Posted on 02-23-2021 02:07 PM
@user-kVZEFdADCC not seeing any kernel here. ARM compiled kext for Cortex does not exist as far an I am aware, because Cortex has moved to using modern system extensions (kext would now be called legacy extension).
Posted on 02-23-2021 02:12 PM
For those that might want to review the health of Cortex in your environment, especially those not communicating back to the console, I am using this EA
#!/bin/sh
status="Not Installed"
if [ -f "/Library/Application Support/PaloAltoNetworks/Traps/bin/cytool" ] ; then
status=$(sudo /Library/Application Support/PaloAltoNetworks/Traps/bin/cytool opswat protected)
fi
echo "<result>$status</result>"
Now if you think you can remediate issues with modern Endpoint Security system extensions - think again. You won't be able to reload them or delete them to reinstall Cortex without user interaction. I believe this is entirely by Apple design, so send feedback to Apple if you can.
Posted on 03-04-2021 11:12 AM
@davidhiggs This is what I am looking for finally got this. I have a question using this EA can we identify which machine's cortex got disabled?
Posted on 03-04-2021 07:29 PM
I don't know what would be a disabled status, I would think that's the same as false for protected. But you can look at the whole set of options using the cytool from here: https://docs.paloaltonetworks.com/cortex/cortex-xdr/5-0/cortex-xdr-agent-admin/traps-agent-for-mac/t...
Posted on 03-08-2021 07:50 AM
@davidhiggs What does it mean if the result comes back as false? I just started your EA (thanks by the way!) and so far only have one device showing as "false". Had my Security team check on it to see if anything looks wrong from their side and they said it looks good - talking with XDR console and they were able to perform a live remote terminal session successfully.
UPDATE: The "false" means it's not getting the policy. Security dived into it more and was able to see that was the case for the one I found.
Posted on 03-08-2021 02:50 PM
@bcbackes few reasons for false: I’ve seen some machines disappear from the console (server side settings can be set to remove computer after period of time of inactivity), failed agent updates, agent failure after MacOS update. Some agents require hands on to remove and reinstall.
Posted on 05-02-2021 05:23 PM
@davidhiggs have i am getting the error : The operation couldn’t be completed. (SPErrorDomain error 10.) while applying this config profile to M1 chip laptops and its failing. Do you have any suggestion on this error?

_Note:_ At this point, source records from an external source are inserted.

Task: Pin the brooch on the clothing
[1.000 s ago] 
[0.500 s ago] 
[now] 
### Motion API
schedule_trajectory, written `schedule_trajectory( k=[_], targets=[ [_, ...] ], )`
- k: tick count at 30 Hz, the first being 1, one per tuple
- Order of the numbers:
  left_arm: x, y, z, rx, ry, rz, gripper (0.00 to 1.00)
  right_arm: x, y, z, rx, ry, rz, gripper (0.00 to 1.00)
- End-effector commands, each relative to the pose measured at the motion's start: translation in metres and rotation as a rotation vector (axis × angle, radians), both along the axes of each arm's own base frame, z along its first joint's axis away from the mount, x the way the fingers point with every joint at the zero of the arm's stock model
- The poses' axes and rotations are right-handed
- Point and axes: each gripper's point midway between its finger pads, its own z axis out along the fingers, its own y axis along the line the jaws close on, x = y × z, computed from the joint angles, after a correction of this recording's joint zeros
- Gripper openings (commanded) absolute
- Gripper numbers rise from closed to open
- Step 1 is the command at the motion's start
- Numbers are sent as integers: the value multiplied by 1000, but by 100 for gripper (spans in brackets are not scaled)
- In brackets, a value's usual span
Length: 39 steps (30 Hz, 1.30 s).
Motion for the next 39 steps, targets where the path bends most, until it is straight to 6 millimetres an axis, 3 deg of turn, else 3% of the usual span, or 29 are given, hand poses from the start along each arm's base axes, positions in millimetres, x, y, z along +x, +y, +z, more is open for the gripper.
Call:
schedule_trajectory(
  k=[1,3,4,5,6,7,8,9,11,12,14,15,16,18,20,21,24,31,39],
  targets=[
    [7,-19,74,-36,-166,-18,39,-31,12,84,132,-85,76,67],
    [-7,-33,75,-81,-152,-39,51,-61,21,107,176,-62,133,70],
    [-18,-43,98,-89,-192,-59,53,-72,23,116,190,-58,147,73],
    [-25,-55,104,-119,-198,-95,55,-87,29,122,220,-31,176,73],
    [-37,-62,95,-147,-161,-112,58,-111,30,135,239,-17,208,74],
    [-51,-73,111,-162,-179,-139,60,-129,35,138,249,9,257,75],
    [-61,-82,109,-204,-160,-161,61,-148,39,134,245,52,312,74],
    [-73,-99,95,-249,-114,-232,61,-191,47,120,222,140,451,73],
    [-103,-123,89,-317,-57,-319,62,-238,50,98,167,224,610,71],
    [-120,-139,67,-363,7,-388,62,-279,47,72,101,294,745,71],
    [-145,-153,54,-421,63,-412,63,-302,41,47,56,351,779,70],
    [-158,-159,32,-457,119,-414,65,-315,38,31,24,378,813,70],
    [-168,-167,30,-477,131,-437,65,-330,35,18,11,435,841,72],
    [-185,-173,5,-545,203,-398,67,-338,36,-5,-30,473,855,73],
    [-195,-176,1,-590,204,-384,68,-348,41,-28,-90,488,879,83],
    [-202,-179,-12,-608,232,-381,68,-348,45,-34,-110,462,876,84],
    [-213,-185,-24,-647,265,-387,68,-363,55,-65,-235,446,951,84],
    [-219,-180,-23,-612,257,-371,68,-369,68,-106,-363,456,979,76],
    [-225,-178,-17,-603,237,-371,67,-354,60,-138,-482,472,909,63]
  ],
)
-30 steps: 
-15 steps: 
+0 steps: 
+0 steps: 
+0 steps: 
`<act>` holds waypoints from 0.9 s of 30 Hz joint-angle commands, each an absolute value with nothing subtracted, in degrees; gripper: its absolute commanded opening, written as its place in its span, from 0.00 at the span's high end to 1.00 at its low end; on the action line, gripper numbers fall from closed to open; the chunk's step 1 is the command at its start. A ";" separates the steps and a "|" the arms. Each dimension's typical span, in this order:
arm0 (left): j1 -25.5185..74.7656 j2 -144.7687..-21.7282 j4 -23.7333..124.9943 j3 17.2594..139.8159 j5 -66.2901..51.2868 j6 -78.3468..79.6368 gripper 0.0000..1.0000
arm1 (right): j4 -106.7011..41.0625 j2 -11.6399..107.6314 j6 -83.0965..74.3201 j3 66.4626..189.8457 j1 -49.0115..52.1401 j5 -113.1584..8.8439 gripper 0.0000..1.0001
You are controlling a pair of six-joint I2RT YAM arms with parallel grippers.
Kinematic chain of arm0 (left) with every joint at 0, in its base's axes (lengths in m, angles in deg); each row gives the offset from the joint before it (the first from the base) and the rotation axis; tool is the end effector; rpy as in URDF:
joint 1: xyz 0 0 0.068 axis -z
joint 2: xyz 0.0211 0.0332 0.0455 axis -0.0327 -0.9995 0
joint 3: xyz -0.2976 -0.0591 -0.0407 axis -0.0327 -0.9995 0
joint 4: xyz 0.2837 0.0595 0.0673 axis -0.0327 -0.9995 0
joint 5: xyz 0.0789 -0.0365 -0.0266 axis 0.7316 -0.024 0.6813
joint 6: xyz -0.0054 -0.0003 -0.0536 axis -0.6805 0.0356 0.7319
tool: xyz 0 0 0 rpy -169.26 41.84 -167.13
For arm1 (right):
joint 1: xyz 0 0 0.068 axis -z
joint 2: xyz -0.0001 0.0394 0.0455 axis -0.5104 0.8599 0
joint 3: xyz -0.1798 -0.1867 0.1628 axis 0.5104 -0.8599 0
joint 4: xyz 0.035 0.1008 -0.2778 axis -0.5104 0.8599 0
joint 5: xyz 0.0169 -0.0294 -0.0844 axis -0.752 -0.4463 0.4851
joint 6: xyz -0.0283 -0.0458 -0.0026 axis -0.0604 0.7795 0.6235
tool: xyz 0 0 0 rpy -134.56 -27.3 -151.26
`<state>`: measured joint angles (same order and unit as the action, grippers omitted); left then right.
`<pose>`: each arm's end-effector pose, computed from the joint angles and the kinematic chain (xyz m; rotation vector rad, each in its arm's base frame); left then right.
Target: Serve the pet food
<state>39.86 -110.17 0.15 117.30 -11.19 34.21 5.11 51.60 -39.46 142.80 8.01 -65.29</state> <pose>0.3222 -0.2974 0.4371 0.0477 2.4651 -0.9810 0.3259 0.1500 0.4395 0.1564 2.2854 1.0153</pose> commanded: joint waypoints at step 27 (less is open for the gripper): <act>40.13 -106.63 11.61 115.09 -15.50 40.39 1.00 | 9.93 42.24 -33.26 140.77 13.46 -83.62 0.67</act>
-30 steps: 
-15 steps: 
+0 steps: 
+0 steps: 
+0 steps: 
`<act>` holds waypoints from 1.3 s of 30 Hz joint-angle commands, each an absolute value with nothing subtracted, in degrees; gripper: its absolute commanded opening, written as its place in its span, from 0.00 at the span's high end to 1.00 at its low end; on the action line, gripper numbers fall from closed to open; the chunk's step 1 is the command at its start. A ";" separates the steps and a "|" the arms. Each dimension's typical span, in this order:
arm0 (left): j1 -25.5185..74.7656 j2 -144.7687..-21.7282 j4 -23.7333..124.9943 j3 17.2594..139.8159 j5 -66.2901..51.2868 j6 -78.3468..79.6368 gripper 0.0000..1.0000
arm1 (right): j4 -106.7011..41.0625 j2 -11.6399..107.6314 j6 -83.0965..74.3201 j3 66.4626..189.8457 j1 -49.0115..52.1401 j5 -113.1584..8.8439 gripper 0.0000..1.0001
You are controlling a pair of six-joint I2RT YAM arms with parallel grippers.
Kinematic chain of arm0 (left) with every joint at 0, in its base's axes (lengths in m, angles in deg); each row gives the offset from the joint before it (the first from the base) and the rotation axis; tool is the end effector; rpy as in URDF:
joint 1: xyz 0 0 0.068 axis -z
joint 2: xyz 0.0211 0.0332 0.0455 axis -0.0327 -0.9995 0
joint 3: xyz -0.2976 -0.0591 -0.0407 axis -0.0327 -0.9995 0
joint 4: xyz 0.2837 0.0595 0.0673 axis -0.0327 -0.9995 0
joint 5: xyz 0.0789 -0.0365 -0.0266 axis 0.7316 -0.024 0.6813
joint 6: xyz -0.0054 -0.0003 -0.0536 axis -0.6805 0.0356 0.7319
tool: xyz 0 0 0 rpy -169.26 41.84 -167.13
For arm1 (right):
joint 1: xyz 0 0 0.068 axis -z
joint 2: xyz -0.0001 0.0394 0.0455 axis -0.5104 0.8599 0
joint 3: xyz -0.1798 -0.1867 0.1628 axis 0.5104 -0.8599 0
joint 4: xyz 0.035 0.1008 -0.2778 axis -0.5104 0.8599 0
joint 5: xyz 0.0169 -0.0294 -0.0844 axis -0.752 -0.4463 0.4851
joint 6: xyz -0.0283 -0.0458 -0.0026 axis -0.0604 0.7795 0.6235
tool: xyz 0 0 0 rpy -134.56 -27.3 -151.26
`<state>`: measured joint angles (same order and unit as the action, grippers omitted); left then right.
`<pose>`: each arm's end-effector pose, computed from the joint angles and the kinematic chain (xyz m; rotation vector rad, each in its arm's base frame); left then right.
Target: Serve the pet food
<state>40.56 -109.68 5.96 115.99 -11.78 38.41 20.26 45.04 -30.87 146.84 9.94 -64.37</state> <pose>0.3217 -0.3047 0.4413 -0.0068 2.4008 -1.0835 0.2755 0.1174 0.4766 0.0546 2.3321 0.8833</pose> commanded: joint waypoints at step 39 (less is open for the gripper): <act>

Posted on 05-02-2021 06:25 PM
you shouldn't be doing any kernel (legacy system extension) whitelisting/approvals for cortex, should just be system extensions
Posted on 05-02-2021 06:53 PM
@davidhiggs So for M1 processor how do i take it forward for the new installation and approval kernel extension?
Posted on 05-02-2021 07:15 PM
the current Jamf setup guide should be all you need, take note of the section which talks about approving kernel extension ONLY for 10.15.3 and below.
https://docs.paloaltonetworks.com/cortex/cortex-xdr/7-3/cortex-xdr-agent-admin/cortex-xdr-agent-for-...
Posted on 06-09-2021 07:20 PM
@davidhiggs how we can handle the M1 processor laptop config profile setup. Because i have installed Rosetta on the M1 processor machines but the configuration profile not apply to the M1 processor
machines its failing.
Posted on 06-27-2021 03:24 AM
@davidhiggs Any reason for this.
Do we need to create two different profile for M1 and normal inter processor?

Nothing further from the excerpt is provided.